**What you need to do**. Scan the entries for lines with the word "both", then copy those lines.

**Data section**.
===============

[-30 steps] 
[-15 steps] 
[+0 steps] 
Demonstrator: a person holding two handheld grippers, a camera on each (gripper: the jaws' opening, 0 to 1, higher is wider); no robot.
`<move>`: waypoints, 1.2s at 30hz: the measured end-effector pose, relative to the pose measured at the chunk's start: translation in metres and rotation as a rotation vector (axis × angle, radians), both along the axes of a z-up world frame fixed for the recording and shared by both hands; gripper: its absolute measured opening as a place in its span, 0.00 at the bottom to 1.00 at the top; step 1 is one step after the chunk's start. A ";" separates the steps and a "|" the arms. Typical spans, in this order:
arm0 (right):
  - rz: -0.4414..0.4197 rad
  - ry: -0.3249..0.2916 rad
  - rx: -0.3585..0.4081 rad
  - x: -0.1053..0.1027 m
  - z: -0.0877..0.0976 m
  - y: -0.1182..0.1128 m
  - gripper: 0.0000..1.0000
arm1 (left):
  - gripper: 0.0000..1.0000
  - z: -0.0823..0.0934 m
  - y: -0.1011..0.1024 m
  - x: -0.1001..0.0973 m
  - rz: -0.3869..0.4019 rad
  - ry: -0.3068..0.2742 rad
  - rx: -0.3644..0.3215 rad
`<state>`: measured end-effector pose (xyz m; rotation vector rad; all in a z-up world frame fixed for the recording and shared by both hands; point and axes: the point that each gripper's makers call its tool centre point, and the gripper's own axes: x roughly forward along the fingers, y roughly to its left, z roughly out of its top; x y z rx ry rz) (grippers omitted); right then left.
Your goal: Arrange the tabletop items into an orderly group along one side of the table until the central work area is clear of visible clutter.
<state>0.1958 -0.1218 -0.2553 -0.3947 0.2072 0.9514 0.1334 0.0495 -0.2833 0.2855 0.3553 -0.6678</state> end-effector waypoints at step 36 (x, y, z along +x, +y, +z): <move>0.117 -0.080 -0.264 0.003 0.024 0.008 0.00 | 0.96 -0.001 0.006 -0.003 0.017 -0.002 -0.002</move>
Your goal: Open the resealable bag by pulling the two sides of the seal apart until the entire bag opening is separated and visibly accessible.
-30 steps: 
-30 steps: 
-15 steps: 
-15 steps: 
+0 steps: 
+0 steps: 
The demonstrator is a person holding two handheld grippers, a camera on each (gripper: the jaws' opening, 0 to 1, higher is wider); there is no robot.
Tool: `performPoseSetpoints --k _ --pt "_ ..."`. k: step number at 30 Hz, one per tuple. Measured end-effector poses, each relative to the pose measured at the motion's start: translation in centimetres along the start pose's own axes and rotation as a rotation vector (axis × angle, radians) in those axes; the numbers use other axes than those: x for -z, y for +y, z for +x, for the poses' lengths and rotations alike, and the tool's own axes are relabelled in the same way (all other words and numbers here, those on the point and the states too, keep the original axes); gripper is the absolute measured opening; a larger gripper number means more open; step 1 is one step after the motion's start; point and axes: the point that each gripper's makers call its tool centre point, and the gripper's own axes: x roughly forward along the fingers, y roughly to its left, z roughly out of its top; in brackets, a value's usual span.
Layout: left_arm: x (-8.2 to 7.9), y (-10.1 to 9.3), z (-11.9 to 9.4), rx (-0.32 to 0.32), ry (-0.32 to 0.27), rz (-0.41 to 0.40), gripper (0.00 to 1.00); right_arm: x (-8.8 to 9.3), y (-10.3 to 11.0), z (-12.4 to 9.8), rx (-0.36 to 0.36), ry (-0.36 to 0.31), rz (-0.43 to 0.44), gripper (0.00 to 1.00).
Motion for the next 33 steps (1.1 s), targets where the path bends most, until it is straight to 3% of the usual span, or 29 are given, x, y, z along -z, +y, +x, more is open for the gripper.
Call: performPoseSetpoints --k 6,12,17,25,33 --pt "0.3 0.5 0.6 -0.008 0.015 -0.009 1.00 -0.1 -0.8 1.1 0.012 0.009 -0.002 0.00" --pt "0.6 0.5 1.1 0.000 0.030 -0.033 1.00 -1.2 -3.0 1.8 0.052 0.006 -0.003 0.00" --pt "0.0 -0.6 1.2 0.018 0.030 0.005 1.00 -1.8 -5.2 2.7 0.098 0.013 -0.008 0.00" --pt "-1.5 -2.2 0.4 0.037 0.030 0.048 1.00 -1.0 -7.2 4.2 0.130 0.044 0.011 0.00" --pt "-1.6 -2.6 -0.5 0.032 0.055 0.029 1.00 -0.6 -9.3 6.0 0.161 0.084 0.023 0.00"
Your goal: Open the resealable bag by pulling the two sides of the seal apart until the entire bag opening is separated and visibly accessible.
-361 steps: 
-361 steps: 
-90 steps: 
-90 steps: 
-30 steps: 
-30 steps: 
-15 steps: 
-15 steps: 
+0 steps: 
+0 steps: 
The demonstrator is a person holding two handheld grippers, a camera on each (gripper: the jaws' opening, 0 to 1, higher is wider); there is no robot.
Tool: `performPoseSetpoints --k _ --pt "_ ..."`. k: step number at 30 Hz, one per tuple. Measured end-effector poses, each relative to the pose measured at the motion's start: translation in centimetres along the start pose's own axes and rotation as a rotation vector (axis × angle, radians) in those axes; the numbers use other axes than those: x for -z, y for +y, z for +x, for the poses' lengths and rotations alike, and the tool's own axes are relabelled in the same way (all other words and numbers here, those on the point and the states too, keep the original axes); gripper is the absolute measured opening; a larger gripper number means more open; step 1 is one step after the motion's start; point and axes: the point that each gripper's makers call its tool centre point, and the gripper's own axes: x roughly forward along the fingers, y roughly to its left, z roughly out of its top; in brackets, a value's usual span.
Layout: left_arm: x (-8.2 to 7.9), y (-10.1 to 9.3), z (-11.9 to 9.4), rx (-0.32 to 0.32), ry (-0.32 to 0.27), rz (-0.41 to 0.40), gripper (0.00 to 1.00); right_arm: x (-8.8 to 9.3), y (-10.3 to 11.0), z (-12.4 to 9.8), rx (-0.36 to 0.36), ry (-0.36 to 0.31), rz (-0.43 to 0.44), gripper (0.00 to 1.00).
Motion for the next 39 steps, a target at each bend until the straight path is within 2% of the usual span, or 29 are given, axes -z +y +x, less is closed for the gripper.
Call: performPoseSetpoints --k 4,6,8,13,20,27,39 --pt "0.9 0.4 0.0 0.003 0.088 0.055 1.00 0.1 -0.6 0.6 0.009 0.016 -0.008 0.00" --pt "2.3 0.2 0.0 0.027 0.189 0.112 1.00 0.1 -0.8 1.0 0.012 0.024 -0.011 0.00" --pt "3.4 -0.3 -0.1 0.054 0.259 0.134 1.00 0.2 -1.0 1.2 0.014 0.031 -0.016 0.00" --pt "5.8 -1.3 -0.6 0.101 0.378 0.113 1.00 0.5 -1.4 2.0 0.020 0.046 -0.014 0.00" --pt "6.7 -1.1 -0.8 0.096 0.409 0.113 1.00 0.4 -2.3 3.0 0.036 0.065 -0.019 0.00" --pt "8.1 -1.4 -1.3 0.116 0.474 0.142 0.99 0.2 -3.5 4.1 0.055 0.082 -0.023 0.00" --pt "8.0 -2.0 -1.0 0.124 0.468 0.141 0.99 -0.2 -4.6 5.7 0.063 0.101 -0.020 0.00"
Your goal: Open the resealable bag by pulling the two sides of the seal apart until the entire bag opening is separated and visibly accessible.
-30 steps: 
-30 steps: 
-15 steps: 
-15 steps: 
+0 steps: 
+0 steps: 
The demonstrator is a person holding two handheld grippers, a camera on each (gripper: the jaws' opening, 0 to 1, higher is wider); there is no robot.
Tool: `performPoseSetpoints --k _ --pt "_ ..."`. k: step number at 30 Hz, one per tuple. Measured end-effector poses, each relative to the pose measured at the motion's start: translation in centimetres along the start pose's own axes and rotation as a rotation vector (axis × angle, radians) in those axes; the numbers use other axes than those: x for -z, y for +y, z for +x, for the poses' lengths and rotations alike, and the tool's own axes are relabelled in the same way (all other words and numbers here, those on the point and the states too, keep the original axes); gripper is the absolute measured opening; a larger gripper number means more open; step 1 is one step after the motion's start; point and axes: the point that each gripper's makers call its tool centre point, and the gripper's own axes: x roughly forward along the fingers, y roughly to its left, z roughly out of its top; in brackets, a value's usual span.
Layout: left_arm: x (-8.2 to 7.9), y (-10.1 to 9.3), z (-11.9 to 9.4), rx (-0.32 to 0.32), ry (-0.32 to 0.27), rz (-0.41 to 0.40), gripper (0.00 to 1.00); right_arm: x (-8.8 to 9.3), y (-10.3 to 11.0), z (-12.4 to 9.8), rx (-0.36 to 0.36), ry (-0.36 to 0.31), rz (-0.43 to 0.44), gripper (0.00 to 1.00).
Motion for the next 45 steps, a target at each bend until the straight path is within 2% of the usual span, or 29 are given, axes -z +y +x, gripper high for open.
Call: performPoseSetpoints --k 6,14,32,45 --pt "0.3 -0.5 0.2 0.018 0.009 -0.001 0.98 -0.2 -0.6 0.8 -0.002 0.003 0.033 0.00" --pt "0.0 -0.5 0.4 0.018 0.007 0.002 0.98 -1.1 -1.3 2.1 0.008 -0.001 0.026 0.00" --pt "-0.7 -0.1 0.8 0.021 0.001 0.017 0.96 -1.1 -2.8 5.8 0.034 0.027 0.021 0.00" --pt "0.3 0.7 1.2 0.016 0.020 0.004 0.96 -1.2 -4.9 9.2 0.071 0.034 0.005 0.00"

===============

**Answer box**.
`<move>`: waypoints, 1.2s at 30hz: the measured end-effector pose, relative to the pose measured at the chunk's start: translation in metres and rotation as a rotation vector (axis × angle, radians), both along the axes of a z-up world frame fixed for the recording and shared by both hands; gripper: its absolute measured opening as a place in its span, 0.00 at the bottom to 1.00 at the top; step 1 is one step after the chunk's start. A ";" separates the steps and a "|" the arms. Typical spans, in this order:
`<state>`: measured end-effector pose (xyz m; rotation vector rad; all in a z-up world frame fixed for the recording and shared by both hands; point and axes: the point that each gripper's makers call its tool centre point, and the gripper's own axes: x roughly forward along the fingers, y roughly to its left, z roughly out of its top; x y z rx ry rz) (grippers omitted); right then left.

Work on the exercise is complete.